In several sources, the structure of phenol red is shown with the sulfur atom being part of a cyclic group, similar to the structure of phenolphthalein. However, this cyclic structure could not be confirmed by X-ray crystallography.
Several indicators share a similar structure to phenol red, including bromothymol blue, thymol blue, bromocresol purple, thymolphthalein, and phenolphthalein. (A table of other common chemical indicators is available in the article on pH indicators.)
The test is based on the fact that phenol red is excreted almost entirely in the urine. By measuring the amount of phenol red excreted colorimetrically, kidney function can be determined. Phenol red solution is administered intravenously, all of the urine produced is collected and the phenol red present determined.
In the event of problems, waste products produced by dying cells or overgrowth of contaminants will cause a change in pH, leading to a change in indicator color. For example, a culture of relatively slowly-dividing mammalian cells can be quickly overgrown by bacterial contamination. This usually results in an acidification of the medium, turning it yellow. Many biologists find this a convenient way to rapidly check on the health of tissue cultures. In addition, the waste products produced by the mammalian cells themselves will slowly decrease the pH, gradually turning the solution orange and then yellow. This color change is an indication that even in the absence of contamination, the medium needs to be replaced (generally, this should be done before the medium has turned completely orange).
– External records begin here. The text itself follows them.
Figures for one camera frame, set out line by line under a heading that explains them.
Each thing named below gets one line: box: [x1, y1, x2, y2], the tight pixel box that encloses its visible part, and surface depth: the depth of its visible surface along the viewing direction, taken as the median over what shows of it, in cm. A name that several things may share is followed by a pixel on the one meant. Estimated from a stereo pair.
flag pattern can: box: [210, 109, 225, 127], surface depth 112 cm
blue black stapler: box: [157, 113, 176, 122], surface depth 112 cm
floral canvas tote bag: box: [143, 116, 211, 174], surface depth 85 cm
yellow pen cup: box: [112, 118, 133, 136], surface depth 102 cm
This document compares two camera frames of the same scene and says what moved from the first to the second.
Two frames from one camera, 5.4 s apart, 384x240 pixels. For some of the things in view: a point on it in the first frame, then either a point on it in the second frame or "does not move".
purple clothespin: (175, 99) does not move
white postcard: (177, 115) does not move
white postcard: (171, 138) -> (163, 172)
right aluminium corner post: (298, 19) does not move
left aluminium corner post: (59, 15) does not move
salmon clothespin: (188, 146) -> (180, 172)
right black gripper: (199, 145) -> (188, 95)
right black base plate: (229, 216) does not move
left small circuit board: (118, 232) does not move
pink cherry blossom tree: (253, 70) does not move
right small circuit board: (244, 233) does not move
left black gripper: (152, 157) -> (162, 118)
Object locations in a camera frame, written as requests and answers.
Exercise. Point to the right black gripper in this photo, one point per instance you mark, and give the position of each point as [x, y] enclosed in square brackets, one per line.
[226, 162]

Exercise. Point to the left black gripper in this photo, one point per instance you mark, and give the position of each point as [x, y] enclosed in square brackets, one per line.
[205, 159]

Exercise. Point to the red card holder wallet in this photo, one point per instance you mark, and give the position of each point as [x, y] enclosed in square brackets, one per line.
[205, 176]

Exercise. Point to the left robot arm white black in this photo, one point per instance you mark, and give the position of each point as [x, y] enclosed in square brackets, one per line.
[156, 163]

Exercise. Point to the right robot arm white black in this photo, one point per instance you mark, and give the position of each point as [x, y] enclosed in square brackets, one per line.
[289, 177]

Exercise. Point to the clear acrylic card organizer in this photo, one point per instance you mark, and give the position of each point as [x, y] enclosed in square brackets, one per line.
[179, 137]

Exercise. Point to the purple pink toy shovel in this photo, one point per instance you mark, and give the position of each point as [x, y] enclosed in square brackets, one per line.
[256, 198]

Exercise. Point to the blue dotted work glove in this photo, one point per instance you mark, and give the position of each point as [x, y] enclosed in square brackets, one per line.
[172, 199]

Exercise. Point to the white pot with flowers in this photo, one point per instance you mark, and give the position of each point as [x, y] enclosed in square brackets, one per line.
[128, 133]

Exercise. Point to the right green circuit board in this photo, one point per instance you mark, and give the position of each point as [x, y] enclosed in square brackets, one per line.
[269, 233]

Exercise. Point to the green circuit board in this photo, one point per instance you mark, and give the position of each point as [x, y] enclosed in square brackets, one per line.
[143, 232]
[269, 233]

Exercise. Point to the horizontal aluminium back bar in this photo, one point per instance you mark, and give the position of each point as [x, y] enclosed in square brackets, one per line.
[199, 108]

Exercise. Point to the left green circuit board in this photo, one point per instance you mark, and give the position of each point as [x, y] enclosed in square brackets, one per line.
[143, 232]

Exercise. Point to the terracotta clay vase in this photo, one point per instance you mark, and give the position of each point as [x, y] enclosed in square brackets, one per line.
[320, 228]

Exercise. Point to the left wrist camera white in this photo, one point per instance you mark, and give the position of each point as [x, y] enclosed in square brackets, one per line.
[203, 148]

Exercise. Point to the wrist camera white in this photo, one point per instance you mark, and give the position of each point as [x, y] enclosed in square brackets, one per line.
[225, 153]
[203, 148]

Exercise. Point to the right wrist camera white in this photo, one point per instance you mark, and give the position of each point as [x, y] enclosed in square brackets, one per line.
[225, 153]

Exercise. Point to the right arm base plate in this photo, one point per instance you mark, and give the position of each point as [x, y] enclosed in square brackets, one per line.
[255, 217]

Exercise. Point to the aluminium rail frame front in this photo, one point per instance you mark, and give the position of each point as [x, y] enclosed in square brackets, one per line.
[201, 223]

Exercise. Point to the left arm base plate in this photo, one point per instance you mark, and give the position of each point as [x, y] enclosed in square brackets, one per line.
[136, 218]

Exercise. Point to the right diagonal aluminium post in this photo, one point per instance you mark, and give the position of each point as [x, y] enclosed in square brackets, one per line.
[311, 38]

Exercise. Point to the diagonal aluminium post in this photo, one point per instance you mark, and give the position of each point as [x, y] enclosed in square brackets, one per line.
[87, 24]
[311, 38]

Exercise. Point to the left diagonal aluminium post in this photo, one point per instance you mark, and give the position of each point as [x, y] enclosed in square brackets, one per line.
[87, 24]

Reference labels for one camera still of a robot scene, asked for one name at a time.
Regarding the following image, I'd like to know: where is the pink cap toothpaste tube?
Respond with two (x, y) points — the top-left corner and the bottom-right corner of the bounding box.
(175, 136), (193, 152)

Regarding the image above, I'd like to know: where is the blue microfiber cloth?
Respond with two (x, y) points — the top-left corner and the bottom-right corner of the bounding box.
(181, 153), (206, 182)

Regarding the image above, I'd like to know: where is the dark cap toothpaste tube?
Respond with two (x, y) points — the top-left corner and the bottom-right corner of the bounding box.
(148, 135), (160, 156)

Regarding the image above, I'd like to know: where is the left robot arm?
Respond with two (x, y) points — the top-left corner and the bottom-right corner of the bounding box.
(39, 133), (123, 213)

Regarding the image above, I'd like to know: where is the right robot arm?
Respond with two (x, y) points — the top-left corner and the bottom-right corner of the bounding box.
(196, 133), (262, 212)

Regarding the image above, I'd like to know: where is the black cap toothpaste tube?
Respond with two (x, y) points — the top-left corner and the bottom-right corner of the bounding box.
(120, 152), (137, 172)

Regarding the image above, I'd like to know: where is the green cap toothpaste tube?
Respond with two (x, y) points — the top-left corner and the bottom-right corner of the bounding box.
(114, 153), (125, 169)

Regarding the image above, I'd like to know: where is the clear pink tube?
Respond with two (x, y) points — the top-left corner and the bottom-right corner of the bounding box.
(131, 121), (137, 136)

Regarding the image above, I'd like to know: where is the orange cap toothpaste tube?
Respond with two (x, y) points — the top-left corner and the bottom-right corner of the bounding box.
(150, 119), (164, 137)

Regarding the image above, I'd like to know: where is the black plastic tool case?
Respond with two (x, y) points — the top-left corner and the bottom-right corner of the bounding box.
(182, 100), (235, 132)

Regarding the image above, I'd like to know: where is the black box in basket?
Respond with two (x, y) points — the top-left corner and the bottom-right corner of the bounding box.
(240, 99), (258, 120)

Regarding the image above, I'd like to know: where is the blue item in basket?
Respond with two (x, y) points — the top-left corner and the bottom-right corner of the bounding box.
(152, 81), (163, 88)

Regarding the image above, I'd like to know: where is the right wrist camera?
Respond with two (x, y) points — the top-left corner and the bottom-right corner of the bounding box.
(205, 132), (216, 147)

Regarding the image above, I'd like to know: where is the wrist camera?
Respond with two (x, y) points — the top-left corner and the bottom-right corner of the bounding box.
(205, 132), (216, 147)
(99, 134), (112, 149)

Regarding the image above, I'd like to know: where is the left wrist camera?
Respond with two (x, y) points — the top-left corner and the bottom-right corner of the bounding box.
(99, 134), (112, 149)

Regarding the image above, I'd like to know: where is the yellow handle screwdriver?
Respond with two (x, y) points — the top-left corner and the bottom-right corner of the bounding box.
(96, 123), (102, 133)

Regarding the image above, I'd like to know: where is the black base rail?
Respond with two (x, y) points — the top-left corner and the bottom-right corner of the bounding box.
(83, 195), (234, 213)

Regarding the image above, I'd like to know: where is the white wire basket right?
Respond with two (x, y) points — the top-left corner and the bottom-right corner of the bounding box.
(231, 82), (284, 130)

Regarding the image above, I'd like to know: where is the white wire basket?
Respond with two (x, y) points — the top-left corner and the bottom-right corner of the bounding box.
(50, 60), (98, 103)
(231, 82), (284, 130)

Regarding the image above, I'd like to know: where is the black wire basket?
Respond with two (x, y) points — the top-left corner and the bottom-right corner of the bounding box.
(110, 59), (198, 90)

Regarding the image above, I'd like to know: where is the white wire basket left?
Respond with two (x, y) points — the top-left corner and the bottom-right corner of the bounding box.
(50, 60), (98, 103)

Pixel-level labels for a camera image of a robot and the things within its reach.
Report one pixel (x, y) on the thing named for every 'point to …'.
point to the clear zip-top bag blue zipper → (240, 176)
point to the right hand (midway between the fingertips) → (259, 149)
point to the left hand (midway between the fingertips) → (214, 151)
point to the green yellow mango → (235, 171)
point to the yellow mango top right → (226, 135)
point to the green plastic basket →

An important breakthrough in biotechnology was reported in the scientific literature on May 5th, 2005. Using phenol red as a differentiation factor, scientists at the University of Tennessee produced human oocytes (eggs) from cells scraped from the surface of adult ovaries. These cells on the outer ovarian surface are known as ovarian surface epithelial cells. Such cells had been taken from five women aged 39 to 52 and were cultured in the presence of phenol red, inducing oogenesis.
Previously, human eggs had only been produced in vitro from totipotent, blastomeric embryonic stem cells. One of the significant aspects of this experiment is that it demonstrated viable human egg cells can easily be produced from an adult cell that already has some degree of specialization. Furthermore, it lessens the implications associated with the fact that women are born with all of the egg cells they will ever have throughout their lives. While this breakthrough was not without controversy, it provides hope for infertile women wishing to undergo in vitro fertilization, and hints at the possibility of new options for post-menopausal women as well. It also suggests that the future of stem cell research may not have to rely as heavily on human embryos as a source of unspecialized, totipotent cells for research.
Phenol red, sometimes labelled with a different name, such as "Guardex Solution #2", is used as a pH indicator in home swimming pool test kits.